What I'm imagining is, say, your corporate headquarters are in San Jose, CA. You've got this data in the footer. What would Google think of an inside page optimized for, say, Little Rock, Arkansas, but with a footer for San Jose, CA? How would they read this conflicting data? What would you think or suggest, Matt?
Miriam
Thanx, Matt!
Miriam: good questions! I think you have a good point - having that corporate address in all a site's footer pages, including store location pages, would likely be a little bit of a bad idea in this case.

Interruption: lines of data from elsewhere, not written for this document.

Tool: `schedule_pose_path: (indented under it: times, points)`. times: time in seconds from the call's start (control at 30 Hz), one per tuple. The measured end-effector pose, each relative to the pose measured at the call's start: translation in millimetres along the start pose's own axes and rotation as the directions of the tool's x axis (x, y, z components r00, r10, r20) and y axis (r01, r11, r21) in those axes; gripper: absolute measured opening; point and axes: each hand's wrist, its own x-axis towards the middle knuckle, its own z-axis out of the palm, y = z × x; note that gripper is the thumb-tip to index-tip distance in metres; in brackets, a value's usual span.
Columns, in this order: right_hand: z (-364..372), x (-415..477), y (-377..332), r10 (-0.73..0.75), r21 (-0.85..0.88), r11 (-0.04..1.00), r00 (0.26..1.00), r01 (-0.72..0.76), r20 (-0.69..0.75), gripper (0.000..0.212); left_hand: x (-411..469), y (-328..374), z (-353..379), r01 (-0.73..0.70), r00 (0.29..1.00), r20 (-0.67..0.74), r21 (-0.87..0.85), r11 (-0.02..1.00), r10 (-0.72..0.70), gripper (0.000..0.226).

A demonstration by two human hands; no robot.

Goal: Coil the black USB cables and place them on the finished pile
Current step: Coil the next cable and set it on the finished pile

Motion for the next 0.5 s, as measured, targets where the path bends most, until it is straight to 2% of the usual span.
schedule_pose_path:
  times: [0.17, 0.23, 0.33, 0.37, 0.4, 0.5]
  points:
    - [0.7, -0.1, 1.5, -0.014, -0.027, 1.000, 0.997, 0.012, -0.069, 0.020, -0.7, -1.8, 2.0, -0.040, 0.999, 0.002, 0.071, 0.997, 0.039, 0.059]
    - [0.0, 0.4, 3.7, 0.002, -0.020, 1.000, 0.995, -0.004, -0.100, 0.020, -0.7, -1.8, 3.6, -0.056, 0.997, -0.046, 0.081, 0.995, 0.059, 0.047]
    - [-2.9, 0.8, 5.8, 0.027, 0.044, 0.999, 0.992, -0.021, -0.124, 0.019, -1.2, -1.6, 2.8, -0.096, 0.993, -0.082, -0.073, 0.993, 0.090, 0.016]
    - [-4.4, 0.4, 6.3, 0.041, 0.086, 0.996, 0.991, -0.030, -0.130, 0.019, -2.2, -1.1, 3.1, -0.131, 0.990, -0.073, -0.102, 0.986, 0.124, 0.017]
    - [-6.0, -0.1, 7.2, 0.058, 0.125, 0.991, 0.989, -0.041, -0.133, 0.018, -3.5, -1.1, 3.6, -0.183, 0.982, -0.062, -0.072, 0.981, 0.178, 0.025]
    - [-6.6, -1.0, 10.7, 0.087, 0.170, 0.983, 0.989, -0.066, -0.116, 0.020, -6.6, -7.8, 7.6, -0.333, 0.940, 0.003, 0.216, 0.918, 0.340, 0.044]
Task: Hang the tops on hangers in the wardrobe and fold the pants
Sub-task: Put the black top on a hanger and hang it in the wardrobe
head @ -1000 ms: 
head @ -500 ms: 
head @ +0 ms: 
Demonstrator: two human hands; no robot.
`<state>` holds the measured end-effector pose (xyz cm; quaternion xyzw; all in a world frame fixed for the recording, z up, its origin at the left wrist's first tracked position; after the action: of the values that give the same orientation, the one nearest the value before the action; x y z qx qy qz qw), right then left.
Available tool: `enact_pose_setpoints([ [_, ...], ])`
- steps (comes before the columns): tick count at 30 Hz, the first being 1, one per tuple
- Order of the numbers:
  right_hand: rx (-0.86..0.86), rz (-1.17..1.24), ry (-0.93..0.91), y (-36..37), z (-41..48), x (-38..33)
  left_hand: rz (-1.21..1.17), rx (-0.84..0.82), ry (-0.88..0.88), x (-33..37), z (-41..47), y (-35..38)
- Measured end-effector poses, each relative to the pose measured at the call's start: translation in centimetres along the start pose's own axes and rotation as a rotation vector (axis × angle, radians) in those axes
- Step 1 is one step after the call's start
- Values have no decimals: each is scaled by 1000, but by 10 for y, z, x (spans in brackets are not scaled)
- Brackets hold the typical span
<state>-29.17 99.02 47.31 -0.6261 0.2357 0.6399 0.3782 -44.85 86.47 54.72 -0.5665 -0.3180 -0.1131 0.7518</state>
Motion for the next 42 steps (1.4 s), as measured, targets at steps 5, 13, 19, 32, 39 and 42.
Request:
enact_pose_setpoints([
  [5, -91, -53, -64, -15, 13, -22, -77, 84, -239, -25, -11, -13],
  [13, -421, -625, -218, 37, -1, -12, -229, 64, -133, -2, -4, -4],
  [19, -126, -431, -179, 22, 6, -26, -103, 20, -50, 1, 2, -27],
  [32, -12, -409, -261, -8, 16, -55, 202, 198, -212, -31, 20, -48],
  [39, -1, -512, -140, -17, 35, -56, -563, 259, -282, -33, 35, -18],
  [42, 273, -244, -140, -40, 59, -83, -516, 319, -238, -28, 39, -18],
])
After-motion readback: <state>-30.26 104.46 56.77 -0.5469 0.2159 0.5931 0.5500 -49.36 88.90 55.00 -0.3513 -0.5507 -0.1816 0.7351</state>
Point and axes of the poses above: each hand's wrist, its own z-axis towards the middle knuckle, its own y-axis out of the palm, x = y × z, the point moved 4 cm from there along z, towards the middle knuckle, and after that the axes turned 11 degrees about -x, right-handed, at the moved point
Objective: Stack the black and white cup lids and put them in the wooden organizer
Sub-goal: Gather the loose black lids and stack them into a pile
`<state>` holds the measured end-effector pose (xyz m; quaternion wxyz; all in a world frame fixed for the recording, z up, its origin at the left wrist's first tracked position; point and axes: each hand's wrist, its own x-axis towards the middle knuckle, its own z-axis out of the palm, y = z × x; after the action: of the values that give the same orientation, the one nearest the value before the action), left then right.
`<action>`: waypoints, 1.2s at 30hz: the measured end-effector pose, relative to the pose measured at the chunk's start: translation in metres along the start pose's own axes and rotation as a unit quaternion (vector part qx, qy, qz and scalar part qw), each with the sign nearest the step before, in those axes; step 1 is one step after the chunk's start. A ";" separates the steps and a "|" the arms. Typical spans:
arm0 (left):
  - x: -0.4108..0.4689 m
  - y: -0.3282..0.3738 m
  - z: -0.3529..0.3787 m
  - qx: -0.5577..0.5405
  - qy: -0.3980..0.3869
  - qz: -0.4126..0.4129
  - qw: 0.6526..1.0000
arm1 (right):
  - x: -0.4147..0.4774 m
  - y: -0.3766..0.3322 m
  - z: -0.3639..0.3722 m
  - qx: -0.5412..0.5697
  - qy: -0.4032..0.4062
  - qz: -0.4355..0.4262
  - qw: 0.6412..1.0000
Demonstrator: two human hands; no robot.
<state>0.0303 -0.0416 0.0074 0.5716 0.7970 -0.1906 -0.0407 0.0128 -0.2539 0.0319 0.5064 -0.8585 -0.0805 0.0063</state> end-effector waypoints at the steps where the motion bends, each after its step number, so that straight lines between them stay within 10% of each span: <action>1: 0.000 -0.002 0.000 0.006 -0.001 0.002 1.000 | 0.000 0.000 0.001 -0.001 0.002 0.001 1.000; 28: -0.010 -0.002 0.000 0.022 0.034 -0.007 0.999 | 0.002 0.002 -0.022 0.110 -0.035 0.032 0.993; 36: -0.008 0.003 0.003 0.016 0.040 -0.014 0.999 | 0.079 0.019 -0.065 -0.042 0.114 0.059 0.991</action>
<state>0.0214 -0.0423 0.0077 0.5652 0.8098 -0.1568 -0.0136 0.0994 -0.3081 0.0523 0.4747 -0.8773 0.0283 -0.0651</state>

I say that because the page would be slightly "muddier" from the perspective of the search engine. My recommendation about creating an individual profile page for every store location was done with the intention of making a page that's highly focused and specifically relevant to the particular address/city/state of that store, coupled with the company's brand name. Having an additional location address on the same page is just a bit detracting from this purpose, although I think the store locator pages could/would still likely perform very well for local search.
In the case you cite, I'd suggest the site use a different footer file for their store locator section in order to leave off the HQ address.
Most large companies aren't interested in driving lots of premise traffic to their headquarters building -- they're far more interested in driving the consumer traffic to their actual stores.
Hi Silver,
Yes...what you are saying makes sense to me. It seems like the unique footer element would likely be a very important part of optimizing the individual location pages, in fact. Thanks for replying!
Miriam
I was just looking at a law firm web site a couple days ago. The footer listed all five locations they have, and they had contacted me asking about local SEO. I thought, "Yikes. Gotta lose that right there."
So I'm with Chris all the way on this. I think you need to ditch any potentially confusing geo-data on these individual store/location pages.
Great article Chris. There are some real wins that businesses can make here that will only become even more important as local/mobile take on even greater importance. So many miss on this as these locators, if they even have them, are often behind javascript, AJAX, or Flash and popup windows. Having separate pages for each location provide a great opportunity to provide even more useful content, like listing local events, seminars, speakers or anything else happening at a specific location, that not only better serves visitors, but provides more opportunities to rank for even more search terms.